What you have to do:
All lines from the one containing "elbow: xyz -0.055" through the final line of the material below must appear exactly as they are, with nothing else.

Dataset content:
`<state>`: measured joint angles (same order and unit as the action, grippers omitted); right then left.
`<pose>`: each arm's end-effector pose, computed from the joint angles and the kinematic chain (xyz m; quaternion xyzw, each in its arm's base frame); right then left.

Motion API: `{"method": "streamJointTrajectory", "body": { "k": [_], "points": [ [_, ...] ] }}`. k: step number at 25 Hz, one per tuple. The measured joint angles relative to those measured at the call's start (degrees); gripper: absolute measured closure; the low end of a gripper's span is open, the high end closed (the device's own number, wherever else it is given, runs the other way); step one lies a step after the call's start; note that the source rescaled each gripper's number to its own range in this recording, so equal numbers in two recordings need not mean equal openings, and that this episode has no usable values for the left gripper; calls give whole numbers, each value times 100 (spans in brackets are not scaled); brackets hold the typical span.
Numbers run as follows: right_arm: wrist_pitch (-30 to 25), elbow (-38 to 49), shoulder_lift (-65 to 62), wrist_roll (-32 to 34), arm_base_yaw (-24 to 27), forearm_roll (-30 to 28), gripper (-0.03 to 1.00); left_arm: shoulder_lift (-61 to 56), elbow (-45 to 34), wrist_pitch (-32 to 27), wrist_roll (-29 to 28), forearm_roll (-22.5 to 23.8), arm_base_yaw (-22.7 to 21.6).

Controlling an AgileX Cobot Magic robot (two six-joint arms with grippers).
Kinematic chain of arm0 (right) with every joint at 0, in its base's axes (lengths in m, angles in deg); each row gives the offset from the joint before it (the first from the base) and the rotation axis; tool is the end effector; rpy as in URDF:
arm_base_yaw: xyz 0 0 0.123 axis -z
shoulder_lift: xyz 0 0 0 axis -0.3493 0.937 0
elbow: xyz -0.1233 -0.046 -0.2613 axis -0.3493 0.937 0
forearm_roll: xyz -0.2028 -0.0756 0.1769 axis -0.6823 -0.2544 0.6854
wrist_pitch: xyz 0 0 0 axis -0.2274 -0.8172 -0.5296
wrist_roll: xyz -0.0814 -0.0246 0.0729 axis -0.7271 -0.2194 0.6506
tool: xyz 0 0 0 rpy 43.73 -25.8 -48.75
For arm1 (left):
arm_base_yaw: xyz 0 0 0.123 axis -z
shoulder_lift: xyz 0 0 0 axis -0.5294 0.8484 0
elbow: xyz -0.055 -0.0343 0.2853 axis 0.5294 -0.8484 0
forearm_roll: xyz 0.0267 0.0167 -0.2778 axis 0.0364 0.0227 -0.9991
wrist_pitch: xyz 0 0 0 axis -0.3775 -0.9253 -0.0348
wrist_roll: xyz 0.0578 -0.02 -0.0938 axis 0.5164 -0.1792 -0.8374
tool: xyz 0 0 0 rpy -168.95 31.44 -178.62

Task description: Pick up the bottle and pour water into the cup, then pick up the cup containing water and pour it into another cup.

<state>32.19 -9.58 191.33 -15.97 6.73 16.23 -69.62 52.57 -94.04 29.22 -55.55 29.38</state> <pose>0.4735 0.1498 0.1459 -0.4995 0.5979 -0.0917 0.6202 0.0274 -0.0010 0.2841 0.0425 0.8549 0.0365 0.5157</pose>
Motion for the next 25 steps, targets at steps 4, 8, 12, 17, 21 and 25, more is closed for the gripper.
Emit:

Solution:
elbow: xyz -0.055 -0.0343 0.2853 axis 0.5294 -0.8484 0
forearm_roll: xyz 0.0267 0.0167 -0.2778 axis 0.0364 0.0227 -0.9991
wrist_pitch: xyz 0 0 0 axis -0.3775 -0.9253 -0.0348
wrist_roll: xyz 0.0578 -0.02 -0.0938 axis 0.5164 -0.1792 -0.8374
tool: xyz 0 0 0 rpy -168.95 31.44 -178.62

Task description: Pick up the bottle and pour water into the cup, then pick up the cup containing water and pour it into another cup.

<state>32.19 -9.58 191.33 -15.97 6.73 16.23 -69.62 52.57 -94.04 29.22 -55.55 29.38</state> <pose>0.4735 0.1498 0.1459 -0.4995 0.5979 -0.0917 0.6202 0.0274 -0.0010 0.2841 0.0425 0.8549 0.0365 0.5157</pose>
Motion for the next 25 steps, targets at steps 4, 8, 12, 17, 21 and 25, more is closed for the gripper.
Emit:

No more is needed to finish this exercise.